We want to provide an accurate view of every robot vacuum cleaner, and that is why we have set up some guidelines for how we test and rate each individual robot vacuum cleaner in the most optimal way. We might become more knowledgeable along the way, and therefore we will continuously update our methodology.
We pay for the robot vacuum cleaners ourselves (we don’t get them from manufacturers), because there is a clear tendency for bias in reviews where the product has been received for free.
Methodology 1.1 (May 2023)
We use both subjective and objective criteria in our assessment of each robot vacuum cleaner.
Home environment test
We set up the robot vacuum cleaner normally like any other person would, and notify if something doesn’t work or doesn’t make sense. Thereafter we test the robot on two floors in an ordinary home.
This assessment gives us information about:
If errors occur,
if the robot gets stuck,
if it navigates properly,
if it cleans every corner,
how intuitive the robot is to operate,
how well the app works,
how noisy the robot is,
and much more.
This gives a good first impression of what kind of product we are dealing with and how it differs from other products.
Parquet floor cleaning test
We test the cleaning results of each robot vacuum cleaner on parquet floor. We do 2 different tests, and in both tests we use the robot vacuum cleaner’s “Max mode” setting. We weigh the robot’s dust container before the test and just after the test is finished.
Sand cleanup test: We spread 50 grams of sand in a closed area and weigh how much the robot has vacuumed up when it has finished cleaning.
Rice cleanup test: We spread 50 grams of rice in a closed area and weigh how much the robot has vacuumed up when it has finished cleaning.
Carpet cleaning test
We test the robots ability to clean up sand from the carpet.
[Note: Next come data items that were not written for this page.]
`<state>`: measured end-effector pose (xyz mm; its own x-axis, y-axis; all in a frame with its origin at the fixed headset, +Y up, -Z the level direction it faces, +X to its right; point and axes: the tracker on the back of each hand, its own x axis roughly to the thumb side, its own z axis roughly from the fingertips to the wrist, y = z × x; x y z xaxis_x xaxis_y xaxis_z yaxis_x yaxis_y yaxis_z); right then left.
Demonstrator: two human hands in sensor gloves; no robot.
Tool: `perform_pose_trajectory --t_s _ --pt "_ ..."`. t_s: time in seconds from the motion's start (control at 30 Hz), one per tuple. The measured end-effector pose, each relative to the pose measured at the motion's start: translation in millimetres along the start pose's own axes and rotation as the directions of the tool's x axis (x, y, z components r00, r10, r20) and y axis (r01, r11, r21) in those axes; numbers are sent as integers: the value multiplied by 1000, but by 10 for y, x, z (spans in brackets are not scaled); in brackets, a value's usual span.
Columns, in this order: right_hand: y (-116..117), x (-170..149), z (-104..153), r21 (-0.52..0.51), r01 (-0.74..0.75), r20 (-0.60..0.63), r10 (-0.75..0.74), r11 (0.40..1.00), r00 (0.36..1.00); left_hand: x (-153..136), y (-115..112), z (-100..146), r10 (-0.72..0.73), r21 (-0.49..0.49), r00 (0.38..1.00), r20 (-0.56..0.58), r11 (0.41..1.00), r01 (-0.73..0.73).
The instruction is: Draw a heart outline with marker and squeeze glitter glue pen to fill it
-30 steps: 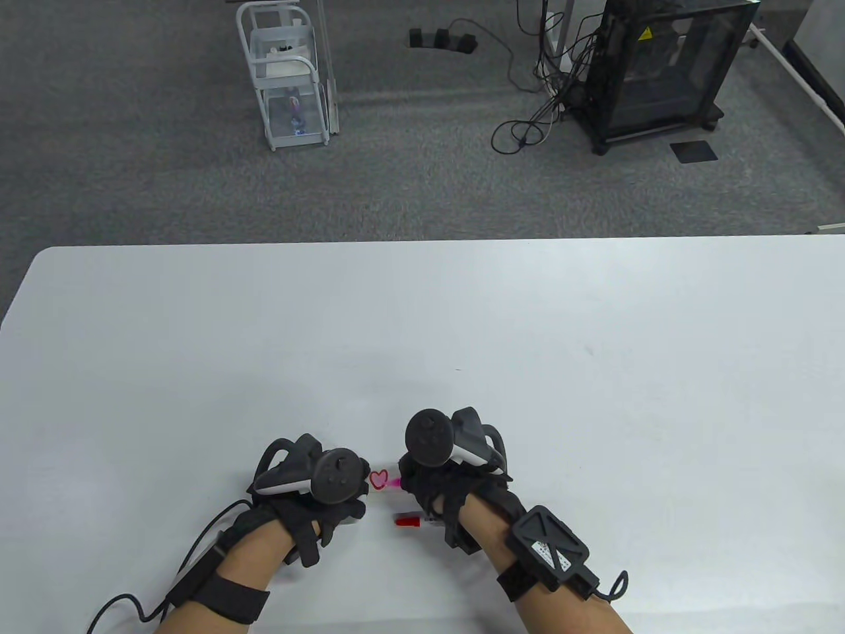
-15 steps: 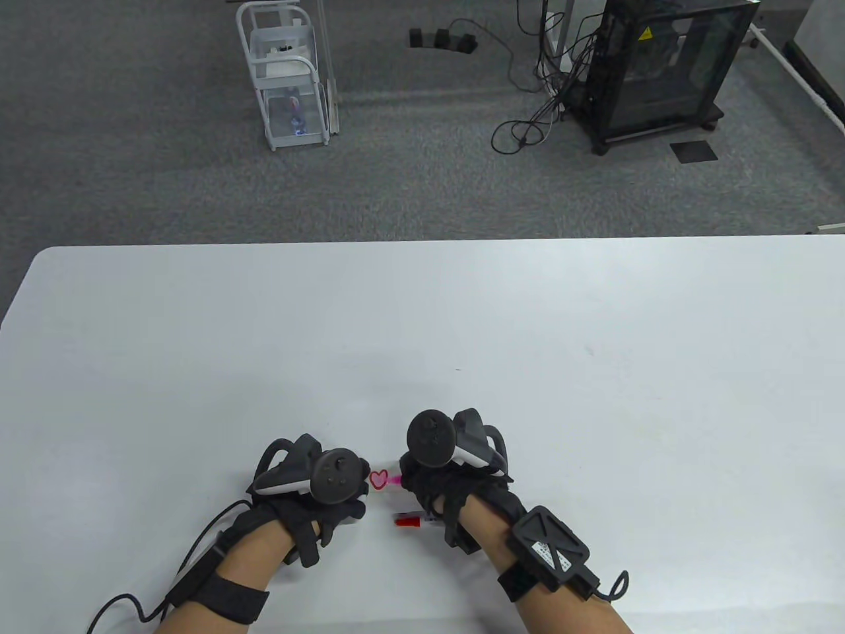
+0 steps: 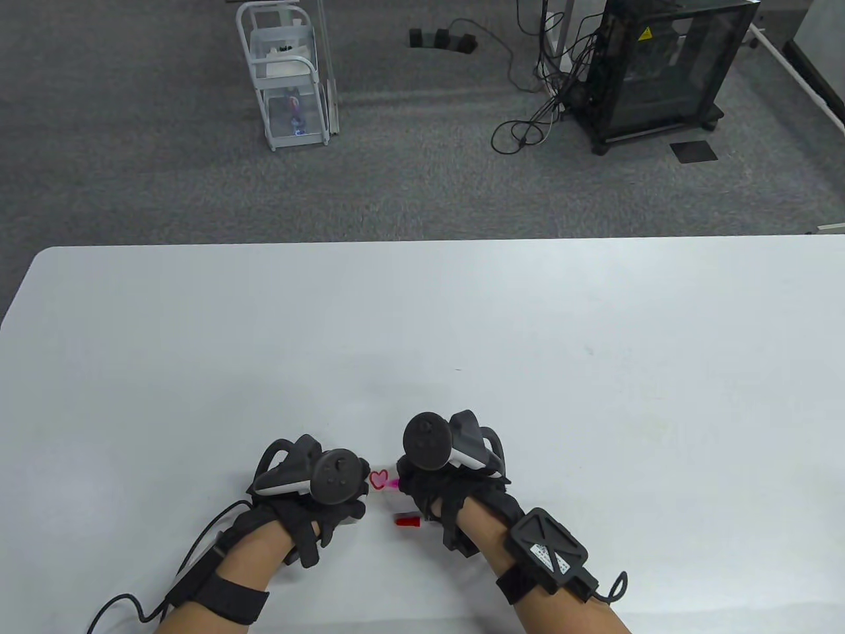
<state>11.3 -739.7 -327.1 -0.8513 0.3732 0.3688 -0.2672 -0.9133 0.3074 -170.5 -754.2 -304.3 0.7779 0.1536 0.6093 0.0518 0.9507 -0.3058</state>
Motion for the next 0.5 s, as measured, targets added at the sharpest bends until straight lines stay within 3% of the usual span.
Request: perform_pose_trajectory --t_s 0.17,0.37,0.5 --pt "11 7 8 36 17 23 -18 999 1000 0 -1 1 1 1 1000 1 1000 -1" --pt "-127 -110 65 -91 106 -5 -107 990 994 4 -6 11 -14 15 1000 23 1000 13" --pt "-187 -201 89 -57 147 -19 -149 987 989 10 -8 17 -24 22 999 26 999 23"
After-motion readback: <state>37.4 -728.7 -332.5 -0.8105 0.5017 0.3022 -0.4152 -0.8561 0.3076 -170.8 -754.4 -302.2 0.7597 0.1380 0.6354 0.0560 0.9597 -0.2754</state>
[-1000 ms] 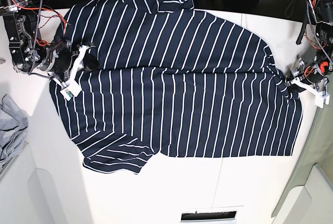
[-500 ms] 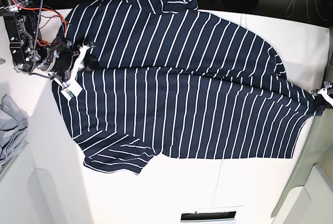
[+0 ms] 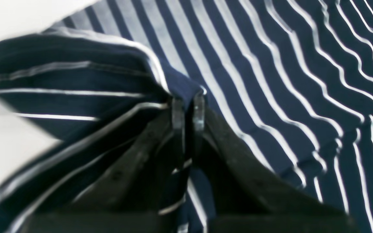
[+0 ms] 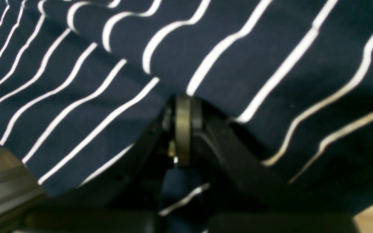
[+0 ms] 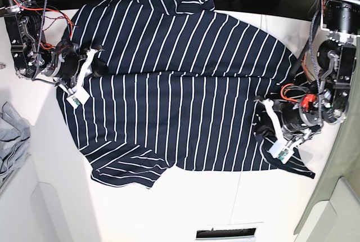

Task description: Layout the t-shirt on the table in an organized manner, then fold the t-shirt properly

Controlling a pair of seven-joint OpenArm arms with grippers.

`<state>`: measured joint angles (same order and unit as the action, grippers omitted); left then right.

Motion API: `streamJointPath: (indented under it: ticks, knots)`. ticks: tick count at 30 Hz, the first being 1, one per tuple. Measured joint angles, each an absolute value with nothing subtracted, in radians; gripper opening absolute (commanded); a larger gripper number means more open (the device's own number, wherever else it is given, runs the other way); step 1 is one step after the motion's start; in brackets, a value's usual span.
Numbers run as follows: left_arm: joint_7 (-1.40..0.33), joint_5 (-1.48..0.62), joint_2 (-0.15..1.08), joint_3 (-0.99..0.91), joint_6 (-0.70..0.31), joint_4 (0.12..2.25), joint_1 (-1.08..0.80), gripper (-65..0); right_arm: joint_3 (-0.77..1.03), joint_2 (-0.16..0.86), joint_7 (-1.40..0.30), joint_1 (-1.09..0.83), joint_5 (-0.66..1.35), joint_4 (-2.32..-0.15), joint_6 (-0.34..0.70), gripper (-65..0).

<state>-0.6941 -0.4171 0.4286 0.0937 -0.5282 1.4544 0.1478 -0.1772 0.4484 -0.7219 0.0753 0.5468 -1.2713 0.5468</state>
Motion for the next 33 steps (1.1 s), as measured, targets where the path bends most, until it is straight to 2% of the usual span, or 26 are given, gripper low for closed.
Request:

In our test we spread 50 grams of sand on a carpet and weigh how much of the sand the robot is able to pick up.
Mop cleaning test
We tested the robots ability to mop a parquet floor using three different dry stains:
A dry stain of ketchup
A dry stain of coffee
A dry stain of sour cream
We monitored and noted the robot’s ability to clean up each of the stains.
Object avoidance test
We test each robot’s ability to avoid objects. We spread out 5 ordinary objects in an area, and monitor how well the robot vacuum cleaner navigates around the objects. The items are as follows:
A fake poop
A pet water bowl (filled with water)
A rolled up cable
A piece of clothing
We film the process and rate the robot’s ability to avoid the object from three categories:
Not avoided at all (0 points)
The object is softly touch (10 points)
Completely avoided (20 points)
Noise emission test
We test the noise emission of each robot vacuum cleaner. The test is conducted 1.2 meters above the robot vacuum cleaner in a quiet room. The test is conducted with various cleaning settings and the highest measured noise is noted for each cleaning setting.
We conduct the test with the following cleaning settings:
Noise emission in “Max mode”
Noise emission in “Standard mode”
Noise emission in “Quiet mode”
Noise emission of dirt disposal unit, when emptying dust bin (if the robot has a dirt disposal unit)
The overall score we award each robot is based on both the subjective criteria and the objective criteria.
Reviewing methodology 1.0
Our experts are doing in-depth research on robot vacuum cleaners. They spend 4-10 hours on each robot vacuum cleaner, where reviews by users and experts are read. In addition, videos of the product are seen, and its specifications are reviewed. After thorough research, a review of the product is made.